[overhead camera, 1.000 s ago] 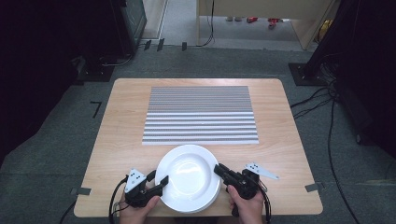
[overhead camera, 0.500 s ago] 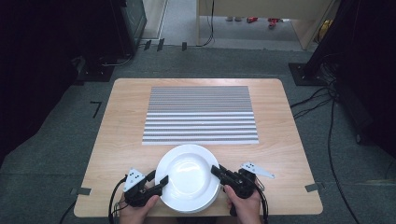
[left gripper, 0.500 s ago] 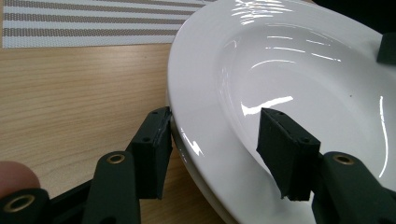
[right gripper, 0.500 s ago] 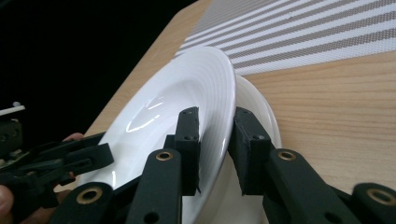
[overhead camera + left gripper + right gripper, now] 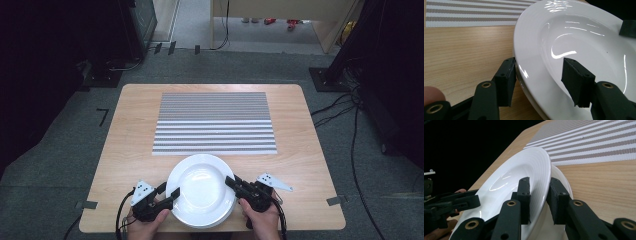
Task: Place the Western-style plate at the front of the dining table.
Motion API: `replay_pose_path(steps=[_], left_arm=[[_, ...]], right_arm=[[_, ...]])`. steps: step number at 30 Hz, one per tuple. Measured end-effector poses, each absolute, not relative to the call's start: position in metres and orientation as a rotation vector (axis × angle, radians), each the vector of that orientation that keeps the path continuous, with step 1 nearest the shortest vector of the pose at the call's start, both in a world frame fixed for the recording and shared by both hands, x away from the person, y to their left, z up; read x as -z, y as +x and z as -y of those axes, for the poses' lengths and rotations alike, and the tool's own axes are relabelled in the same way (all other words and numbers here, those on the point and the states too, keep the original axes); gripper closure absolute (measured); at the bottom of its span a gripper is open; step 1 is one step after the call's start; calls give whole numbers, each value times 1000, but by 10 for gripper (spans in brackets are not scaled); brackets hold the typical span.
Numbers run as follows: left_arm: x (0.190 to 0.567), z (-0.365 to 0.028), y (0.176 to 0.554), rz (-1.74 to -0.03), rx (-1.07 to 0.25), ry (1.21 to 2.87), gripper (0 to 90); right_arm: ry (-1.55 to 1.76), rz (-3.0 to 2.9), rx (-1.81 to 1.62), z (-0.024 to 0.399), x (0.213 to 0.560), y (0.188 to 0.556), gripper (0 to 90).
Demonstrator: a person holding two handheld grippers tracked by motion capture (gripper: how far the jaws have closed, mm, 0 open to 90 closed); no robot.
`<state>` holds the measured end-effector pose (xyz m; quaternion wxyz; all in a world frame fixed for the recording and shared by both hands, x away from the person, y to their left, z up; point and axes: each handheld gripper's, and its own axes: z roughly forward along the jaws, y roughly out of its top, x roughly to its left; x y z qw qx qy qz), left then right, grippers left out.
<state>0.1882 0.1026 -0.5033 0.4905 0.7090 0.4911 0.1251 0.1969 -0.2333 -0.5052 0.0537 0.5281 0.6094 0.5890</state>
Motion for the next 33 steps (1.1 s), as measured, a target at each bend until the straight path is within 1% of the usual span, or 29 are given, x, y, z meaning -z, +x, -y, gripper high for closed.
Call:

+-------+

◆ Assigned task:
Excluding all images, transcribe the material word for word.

◆ Completed task:
[overhead camera, 1.000 s ago] 
[overhead camera, 0.500 s ago] 
[left gripper, 0.500 s ago] 
[right gripper, 0.500 s ago] 
[overhead camera + left gripper + right gripper, now] 
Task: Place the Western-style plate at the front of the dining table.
Motion API: `replay_pose_path(steps=[_], left_arm=[[_, ...]], right_arm=[[_, ...]])`. steps: step number at 30 Hz, one per tuple. Measured end-effector poses, each absolute, not relative to the call's start: position in metres and orientation as a rotation vector (axis × angle, radians), each the vector of that orientation that keeps the path continuous, with step 1 nearest the shortest vector of the pose at the call's start, both in a world frame fixed for the recording and shared by both hands, x away from the person, y to their left, z up; read x as -z, y as +x and z as -y of those axes, for the poses' lengths and rotations alike, and the tool's own axes are relabelled in the same way (all other words and numbers here, those on the point and the states too, keep the original axes); gripper closure absolute (measured); at the bottom of its span a gripper is open; step 1 is one step after the call's start; calls give whole numbers, each value times 1000, but by 10 for gripper (spans in brackets are not scaled); brackets hold the typical span.
Numbers run as follows: left_arm: x (0.190 to 0.567), z (-0.365 to 0.028), y (0.176 to 0.554), rz (-1.74 to -0.03), rx (-1.07 to 0.25), ry (1.21 to 2.87), gripper (0 to 90); right_arm: ry (-1.55 to 1.76), rz (-3.0 to 2.9), rx (-1.81 to 1.62), z (-0.024 to 0.399), x (0.213 to 0.560), y (0.188 to 0.556), gripper (0 to 90).
Demonstrator: a person holding two handheld grippers tracked by motion capture (gripper: how far the jaws have closed, mm, 0 open to 90 closed); no robot.
`<state>` holds the measured end-effector pose (xyz m; quaternion wxyz; all in a world frame fixed for the recording and shared by both hands, x away from the person, y to their left, z up; point and axes: each handheld gripper's, and its own axes: z roughly forward along the jaws, y roughly out of its top, x roughly to its left; x y z qw qx qy qz), left then right, grippers left out.
<state>0.1882 0.1026 -0.5033 0.4905 0.7090 0.4911 0.1251 0.1969 -0.2333 -0.5052 0.0537 0.5281 0.6094 0.5890</state>
Motion for the next 33 steps (1.1 s), as measured, a target at each bend until the straight path is within 1% of the usual span, or 29 are given, x, y, z meaning -z, +x, -y, gripper high for closed.
Call:

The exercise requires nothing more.